Start of Supplied records
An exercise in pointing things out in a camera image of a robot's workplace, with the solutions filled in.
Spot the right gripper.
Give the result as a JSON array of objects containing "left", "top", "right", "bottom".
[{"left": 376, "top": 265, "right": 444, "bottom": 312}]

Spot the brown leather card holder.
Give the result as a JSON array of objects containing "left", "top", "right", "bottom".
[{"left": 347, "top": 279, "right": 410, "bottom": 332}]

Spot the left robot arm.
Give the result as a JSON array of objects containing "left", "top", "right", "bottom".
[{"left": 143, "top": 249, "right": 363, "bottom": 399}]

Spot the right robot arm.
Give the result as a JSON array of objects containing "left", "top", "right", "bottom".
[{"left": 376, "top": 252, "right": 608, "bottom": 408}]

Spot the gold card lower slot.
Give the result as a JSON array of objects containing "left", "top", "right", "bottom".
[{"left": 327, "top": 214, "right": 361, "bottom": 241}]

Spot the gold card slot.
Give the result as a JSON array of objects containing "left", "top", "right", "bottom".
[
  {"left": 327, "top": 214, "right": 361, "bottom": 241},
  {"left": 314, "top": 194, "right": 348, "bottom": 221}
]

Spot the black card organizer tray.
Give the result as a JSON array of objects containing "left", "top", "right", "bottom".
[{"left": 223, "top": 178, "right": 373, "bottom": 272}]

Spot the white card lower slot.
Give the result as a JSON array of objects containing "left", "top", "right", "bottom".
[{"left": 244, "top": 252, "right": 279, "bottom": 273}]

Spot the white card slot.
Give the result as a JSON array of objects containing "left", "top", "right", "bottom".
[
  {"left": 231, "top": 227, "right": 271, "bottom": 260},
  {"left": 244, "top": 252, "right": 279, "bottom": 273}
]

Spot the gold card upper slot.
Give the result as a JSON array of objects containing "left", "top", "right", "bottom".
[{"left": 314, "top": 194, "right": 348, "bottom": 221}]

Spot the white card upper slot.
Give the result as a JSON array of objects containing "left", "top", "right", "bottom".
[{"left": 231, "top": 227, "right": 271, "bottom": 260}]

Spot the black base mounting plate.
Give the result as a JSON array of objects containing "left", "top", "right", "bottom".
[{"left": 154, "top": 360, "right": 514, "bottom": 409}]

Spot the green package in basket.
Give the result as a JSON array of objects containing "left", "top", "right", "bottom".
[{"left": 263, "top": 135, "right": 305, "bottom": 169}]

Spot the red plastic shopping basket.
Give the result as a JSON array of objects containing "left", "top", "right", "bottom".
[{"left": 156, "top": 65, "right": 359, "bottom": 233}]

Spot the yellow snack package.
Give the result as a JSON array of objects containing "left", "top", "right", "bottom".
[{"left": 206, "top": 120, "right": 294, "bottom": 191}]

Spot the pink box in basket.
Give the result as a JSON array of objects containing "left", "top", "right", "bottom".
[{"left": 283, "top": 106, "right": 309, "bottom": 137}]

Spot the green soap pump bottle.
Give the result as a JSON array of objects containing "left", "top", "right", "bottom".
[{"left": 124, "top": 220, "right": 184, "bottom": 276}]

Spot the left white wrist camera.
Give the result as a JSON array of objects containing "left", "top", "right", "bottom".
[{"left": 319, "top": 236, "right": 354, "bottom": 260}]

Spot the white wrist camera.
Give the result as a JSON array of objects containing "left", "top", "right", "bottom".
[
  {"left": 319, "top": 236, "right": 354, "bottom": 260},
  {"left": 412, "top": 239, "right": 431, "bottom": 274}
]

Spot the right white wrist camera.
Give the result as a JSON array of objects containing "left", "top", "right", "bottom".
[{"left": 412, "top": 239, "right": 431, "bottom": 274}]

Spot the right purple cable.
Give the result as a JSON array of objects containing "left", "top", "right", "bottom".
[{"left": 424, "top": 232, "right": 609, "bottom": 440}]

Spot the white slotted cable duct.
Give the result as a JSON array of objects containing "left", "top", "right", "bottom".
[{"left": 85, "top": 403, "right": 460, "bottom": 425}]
End of Supplied records
• _Goal of the exercise_: Among the entries above, the lines between the ones containing "Spot the right gripper." and "Spot the white card slot.", inclusive, are to be transcribed exactly. No other line is to be given.

• _Solution for this problem_:
Spot the right gripper.
Give the result as a JSON array of objects containing "left", "top", "right", "bottom".
[{"left": 376, "top": 265, "right": 444, "bottom": 312}]

Spot the brown leather card holder.
Give the result as a JSON array of objects containing "left", "top", "right", "bottom".
[{"left": 347, "top": 279, "right": 410, "bottom": 332}]

Spot the left robot arm.
Give the result as a JSON array of objects containing "left", "top", "right", "bottom".
[{"left": 143, "top": 249, "right": 363, "bottom": 399}]

Spot the right robot arm.
Give the result as a JSON array of objects containing "left", "top", "right", "bottom".
[{"left": 376, "top": 252, "right": 608, "bottom": 408}]

Spot the gold card lower slot.
Give the result as a JSON array of objects containing "left", "top", "right", "bottom".
[{"left": 327, "top": 214, "right": 361, "bottom": 241}]

Spot the gold card slot.
Give the result as a JSON array of objects containing "left", "top", "right", "bottom".
[
  {"left": 327, "top": 214, "right": 361, "bottom": 241},
  {"left": 314, "top": 194, "right": 348, "bottom": 221}
]

Spot the black card organizer tray.
Give the result as a JSON array of objects containing "left", "top", "right", "bottom".
[{"left": 223, "top": 178, "right": 373, "bottom": 272}]

Spot the white card lower slot.
Give the result as a JSON array of objects containing "left", "top", "right", "bottom".
[{"left": 244, "top": 252, "right": 279, "bottom": 273}]

Spot the white card slot.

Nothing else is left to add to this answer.